Bu önderlik zaafiyeti EKİM’e iki altın yılı kaybettirdi ve ancak Olağanüstü Konferans sonrası süreçte hareket dar da olsa kenetlenmiş bir önderlik çekirdeğine sahip olabildi. Bu “94 dönemeci” başyazısında ve 3. Genel Konferans değerlendirmelerinde şöyle ifade edildi: “Fakat eğer bugün EKİM’in bir dönemi gerçekten geride bırakabildiğini söylüyorsak, bu ifadesini herşeyden önce hareketimizin nihayet anlaşmış bir önderlik ekibine sahip olma olanağını yakalamış olmasında bulmaktadır”
“Hareketimizin nihayet anlaşmış ve kenetlenmiş bir önderlik ekibine sahip olma olanağını yakalamış olması hiç kuşku yok ki bu, son iki yıl içinde hareketimizin en büyük kazanımıdır ve tüm öteki gelişme adımlarımızın temel güvencesi olmuştur.” (174)(Ekim 3. Genel Konferansı/Siyasal ve Örgütsel Değerlendirmeler, s. 150)

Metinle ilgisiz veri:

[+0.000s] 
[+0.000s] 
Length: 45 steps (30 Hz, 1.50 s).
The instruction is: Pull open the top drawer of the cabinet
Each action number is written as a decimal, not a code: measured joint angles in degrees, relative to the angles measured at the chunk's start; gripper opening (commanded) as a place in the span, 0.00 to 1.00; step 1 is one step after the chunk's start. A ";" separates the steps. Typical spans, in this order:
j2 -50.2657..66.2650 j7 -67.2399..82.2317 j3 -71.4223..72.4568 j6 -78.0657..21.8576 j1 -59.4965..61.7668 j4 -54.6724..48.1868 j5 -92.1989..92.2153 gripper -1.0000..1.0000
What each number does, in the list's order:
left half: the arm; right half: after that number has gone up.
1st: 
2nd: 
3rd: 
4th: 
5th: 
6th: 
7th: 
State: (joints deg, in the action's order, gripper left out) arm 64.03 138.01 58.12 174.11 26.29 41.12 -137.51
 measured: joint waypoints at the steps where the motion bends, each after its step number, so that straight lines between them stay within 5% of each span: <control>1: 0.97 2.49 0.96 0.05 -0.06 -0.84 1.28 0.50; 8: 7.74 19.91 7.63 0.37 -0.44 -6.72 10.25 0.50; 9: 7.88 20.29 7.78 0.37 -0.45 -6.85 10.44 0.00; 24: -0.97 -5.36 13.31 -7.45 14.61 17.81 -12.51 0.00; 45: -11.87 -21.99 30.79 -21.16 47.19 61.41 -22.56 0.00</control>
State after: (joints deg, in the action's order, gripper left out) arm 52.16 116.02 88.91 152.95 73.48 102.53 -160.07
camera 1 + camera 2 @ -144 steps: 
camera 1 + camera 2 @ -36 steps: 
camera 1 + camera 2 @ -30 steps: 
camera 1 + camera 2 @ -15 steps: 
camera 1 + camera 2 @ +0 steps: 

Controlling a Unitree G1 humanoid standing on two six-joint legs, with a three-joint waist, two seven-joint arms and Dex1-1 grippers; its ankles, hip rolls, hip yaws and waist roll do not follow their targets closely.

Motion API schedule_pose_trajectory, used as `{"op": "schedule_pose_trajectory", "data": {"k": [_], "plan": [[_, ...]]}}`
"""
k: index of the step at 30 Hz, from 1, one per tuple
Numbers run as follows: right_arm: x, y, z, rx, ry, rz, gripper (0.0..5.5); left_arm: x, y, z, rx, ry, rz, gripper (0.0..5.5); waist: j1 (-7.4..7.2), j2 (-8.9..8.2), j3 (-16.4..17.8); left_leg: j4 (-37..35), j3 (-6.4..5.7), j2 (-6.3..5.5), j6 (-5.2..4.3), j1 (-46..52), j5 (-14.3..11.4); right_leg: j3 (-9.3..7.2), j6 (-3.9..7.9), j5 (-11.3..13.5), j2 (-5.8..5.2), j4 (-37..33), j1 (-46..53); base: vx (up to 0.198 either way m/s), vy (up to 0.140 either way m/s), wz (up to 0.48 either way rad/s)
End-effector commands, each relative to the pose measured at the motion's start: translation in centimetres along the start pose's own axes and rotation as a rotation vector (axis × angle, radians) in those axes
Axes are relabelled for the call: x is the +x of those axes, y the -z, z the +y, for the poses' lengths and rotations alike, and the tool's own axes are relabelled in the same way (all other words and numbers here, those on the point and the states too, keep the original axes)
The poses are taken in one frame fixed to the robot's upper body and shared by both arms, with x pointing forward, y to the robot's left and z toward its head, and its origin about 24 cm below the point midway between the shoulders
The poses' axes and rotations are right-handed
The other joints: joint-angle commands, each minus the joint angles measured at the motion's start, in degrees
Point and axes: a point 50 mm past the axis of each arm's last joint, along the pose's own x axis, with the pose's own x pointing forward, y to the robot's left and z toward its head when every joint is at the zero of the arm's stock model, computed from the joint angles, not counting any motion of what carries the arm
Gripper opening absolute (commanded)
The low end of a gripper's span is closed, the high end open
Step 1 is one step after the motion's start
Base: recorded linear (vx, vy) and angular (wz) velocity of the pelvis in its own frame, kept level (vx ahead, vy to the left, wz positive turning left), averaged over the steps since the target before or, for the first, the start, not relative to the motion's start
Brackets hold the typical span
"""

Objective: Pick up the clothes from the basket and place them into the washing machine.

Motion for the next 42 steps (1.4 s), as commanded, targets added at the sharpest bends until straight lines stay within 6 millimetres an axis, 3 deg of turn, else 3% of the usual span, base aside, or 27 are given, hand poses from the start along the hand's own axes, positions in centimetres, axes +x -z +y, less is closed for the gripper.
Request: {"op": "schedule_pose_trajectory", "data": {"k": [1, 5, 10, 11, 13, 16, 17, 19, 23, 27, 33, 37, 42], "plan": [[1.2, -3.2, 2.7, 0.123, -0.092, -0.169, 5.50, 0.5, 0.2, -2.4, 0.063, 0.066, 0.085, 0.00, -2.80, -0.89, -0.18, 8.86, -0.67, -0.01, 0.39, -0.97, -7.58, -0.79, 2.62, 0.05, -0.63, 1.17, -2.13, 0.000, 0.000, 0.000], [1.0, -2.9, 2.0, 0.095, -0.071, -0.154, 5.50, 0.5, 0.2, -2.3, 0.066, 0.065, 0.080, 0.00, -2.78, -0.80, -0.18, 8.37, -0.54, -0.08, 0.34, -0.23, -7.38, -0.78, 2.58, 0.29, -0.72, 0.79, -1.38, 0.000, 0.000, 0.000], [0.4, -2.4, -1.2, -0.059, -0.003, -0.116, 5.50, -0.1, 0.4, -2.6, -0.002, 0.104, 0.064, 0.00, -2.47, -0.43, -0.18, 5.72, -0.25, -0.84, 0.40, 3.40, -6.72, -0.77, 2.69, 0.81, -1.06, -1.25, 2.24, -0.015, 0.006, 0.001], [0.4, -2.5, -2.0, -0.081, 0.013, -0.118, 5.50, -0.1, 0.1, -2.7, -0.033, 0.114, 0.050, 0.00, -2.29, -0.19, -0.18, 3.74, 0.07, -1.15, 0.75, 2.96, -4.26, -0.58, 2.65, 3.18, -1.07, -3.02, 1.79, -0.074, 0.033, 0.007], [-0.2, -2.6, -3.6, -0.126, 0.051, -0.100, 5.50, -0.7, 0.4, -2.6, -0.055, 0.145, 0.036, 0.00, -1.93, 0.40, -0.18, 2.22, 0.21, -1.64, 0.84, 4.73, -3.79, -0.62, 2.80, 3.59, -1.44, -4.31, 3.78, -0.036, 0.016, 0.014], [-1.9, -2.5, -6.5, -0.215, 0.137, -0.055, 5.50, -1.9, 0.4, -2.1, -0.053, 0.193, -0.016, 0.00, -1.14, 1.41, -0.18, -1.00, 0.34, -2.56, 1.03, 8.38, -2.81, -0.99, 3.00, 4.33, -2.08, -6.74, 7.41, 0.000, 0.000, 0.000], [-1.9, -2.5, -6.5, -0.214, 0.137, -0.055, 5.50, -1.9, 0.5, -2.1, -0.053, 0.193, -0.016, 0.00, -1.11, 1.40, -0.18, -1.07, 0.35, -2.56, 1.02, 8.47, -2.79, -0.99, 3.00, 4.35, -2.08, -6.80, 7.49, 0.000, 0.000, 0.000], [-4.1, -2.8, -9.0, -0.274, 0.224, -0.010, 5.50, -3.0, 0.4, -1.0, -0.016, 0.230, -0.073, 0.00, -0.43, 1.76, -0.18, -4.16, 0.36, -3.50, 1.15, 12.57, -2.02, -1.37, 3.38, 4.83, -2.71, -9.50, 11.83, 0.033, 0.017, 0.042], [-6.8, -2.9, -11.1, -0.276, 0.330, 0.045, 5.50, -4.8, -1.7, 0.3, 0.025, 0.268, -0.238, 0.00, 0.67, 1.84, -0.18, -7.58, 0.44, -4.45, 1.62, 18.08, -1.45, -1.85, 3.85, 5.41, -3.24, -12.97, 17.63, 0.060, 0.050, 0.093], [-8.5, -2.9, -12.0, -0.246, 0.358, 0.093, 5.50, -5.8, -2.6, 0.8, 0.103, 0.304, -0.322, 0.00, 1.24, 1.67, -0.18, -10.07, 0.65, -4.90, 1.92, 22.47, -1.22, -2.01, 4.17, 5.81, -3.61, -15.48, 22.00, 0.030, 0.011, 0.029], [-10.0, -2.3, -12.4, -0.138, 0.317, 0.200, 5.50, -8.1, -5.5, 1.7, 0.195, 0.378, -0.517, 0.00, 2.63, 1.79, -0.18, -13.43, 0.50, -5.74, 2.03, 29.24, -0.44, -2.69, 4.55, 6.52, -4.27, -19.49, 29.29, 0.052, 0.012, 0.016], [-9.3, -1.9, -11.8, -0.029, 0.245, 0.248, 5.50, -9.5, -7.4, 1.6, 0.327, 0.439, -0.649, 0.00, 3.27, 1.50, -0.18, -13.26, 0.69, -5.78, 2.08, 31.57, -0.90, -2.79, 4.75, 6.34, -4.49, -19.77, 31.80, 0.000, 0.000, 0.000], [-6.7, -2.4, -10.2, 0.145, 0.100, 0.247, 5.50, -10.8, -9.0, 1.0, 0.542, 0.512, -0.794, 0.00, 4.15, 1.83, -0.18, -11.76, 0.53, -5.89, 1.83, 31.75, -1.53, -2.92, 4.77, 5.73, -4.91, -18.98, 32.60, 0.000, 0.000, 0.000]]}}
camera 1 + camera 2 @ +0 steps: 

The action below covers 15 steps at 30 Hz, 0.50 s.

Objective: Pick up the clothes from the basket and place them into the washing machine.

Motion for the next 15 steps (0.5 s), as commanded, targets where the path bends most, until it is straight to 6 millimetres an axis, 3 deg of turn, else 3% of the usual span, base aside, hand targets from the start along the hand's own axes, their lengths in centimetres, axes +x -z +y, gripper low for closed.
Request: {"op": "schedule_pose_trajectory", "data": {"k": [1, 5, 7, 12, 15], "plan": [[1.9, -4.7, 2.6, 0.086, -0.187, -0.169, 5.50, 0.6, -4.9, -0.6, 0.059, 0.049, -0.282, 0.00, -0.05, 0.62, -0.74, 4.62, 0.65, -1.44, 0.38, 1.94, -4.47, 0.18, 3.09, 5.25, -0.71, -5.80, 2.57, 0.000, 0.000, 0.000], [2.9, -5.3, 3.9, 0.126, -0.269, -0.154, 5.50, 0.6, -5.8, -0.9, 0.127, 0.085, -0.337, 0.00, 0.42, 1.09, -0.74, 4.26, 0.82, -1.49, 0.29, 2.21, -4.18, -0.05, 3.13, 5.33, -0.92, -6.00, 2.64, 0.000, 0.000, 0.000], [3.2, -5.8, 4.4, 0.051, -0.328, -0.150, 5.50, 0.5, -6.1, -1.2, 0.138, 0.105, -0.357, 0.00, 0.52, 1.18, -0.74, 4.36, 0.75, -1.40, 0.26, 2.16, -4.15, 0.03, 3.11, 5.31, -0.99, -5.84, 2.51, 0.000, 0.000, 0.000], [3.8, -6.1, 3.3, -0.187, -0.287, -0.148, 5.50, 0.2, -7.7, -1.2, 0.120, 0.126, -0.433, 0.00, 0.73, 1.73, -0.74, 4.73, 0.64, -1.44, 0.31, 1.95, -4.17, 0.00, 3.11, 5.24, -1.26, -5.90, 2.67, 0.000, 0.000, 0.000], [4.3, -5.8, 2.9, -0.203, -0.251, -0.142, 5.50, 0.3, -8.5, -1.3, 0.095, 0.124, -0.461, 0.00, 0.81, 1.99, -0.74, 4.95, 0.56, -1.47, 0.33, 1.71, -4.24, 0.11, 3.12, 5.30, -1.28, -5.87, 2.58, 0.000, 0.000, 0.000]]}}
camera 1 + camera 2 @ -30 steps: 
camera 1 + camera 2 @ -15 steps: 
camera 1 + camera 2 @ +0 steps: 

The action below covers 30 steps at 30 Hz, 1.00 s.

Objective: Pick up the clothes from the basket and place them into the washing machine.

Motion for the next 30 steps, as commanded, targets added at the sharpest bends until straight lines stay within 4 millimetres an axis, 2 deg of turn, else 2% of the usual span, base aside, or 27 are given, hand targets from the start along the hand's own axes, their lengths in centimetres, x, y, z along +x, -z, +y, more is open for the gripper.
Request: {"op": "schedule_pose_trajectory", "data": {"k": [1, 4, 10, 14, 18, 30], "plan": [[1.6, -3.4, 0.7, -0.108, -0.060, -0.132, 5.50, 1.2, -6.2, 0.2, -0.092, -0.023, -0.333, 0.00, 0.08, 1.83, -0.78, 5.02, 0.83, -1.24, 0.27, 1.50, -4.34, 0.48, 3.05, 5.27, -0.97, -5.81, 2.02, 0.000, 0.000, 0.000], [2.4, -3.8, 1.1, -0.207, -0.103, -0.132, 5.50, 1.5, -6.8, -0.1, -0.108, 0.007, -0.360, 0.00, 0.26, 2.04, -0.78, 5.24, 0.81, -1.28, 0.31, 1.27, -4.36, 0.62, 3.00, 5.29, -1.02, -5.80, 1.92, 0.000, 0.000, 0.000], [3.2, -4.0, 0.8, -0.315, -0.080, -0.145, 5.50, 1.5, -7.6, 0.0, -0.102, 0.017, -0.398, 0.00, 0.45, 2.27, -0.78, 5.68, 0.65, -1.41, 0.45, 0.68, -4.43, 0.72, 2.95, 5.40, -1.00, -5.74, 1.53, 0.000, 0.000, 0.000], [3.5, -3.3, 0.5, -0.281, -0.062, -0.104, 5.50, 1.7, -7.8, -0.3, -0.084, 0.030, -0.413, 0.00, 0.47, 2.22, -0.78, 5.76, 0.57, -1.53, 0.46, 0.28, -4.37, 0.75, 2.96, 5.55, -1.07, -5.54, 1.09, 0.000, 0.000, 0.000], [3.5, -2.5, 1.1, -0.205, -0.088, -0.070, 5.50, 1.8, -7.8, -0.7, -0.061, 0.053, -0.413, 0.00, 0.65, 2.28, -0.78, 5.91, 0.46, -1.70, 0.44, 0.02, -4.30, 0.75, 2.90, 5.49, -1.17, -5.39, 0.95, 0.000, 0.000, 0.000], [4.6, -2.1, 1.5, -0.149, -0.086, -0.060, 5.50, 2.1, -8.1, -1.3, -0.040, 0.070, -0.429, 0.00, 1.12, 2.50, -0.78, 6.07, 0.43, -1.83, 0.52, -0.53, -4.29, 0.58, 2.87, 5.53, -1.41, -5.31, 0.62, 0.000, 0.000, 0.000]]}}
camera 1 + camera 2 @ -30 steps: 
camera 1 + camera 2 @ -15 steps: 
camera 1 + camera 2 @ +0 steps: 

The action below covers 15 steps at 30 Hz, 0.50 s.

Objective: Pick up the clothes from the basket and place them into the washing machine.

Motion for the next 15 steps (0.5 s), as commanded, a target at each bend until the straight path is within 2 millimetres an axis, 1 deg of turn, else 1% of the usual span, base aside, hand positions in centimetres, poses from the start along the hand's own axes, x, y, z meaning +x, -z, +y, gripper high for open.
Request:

5- Bu kazanıma yaslanarak 2. Genel Konferans sonrası hızlı bir toparlanma ve gelişme yaşayan hareketimiz, ideolojik etkilenme ve genel bir propaganda çalışması ile kazanılan ve şekillenen “kadrolar”la sistemli bir siyasal sınıf faaliyeti örgütlemek görevinin sorunlarıyla yüzyüze geldi. 3. Genel Konferans’ın politik görev halkası, biriken güçleri etkin bir siyasal sınıf faaliyetine yönlendirmek ve bu çabanın ürünü olarak parti düzeyine sıçramaktı. Bu görev çerçevesinde konferans örgüt, işleyiş ve kadro sorunlarını bir bütün olarak tartıştı. “94 dönemeci”nin (hedefli, sistemli bir siyasal sınıf faaaliyetine geçiş) alınamamasının nedeni ve sonucu olarak biriken sorunlara çözümler getirdi. Kadro ve örgüt sorunlarında “ileri kadrolar” sorunu daha özel bir müdahale alanı olarak öne çıktı. Kadrolaşma sorunu daha özel boyutlarıyla birlikte, esasta sistemli bir siyasal sınıf-fabrika çalışması içinde eldeki birikimin ideolojik çizgimizin özüne uygun olarak dönüştürülmesi ve bizzat sınıfın devrimci unsurlarından kadrolaşma olarak konuldu:
“Örgütsel biçimlenmemiz ancak bu faaliyet içersinde asıl şekline kavuşacaktır. İdeolojik planda proleter sosyalizmi perspektifine ulaşmış kadroların, pratikte sınıf devrimciliğine uygun bir yeniden biçimlenmesi ancak bu faaliyet içinde gerçekleşecektir. Sınıfın en ileri, sınıf bilincine ulaşmış devrimci öğeleri bize ancak bu tür bir çabanın ürünü olarak akacak, saflarımızı devrimci sınıfsal özellikleriyle güçlendirebileceklerdir. Bu süreç, bu tür bir çalışma bir yanıyla sınıfın öncülerini bize iterken, öteki yönüyle de sınıf kitlesi üzerindeki politik etkimizi günbegün arttıracak, yayacaktır. Politik ve örgütsel kültürümüz, mücadele değerlerimiz, ihtilalci geleneklerimiz de, sınıfı devrimcileştirme çabasında ifadesini bulan bu pratik mücadele süreci içersinde oluşacak, gelişecek, yerleşecektir.” (Komünist Bir Siyasal Sınıf Örgütü İçin, Ekim 3. Genel Konferansı!Siyasal(175)ve Örgütsel Değerlendirmeler içinde)
6- Hareketimiz, ideolojik-siyasal çizgimizin doğasına ve gereklerine uygun bir siyasal çalışma ve mücadele sürecine hayli gecikerek girebilmiş olmakla birlikte, ideolojik çizgimizin doğasına ve gereklerine uygun bir konumlanış, 3. Genel Konferans’ımızdan bu yana çözüm sürecine girmiş ve gelinen yerde asgari bir çözümünü de bulmuş bir sorundur. Bu sürecin dönüştürüp partiye devrettiği kadro birikimi böylesi bir siyasal pratiğin ürünüdür. Aynı süreç diğer yüzüyle bir arınma süreci olarak yaşanmıştır. Esasta, çizgimizin özüne yabancı unsurlar, dönüşüme ayak direyenler saflardan temizlenmiştir.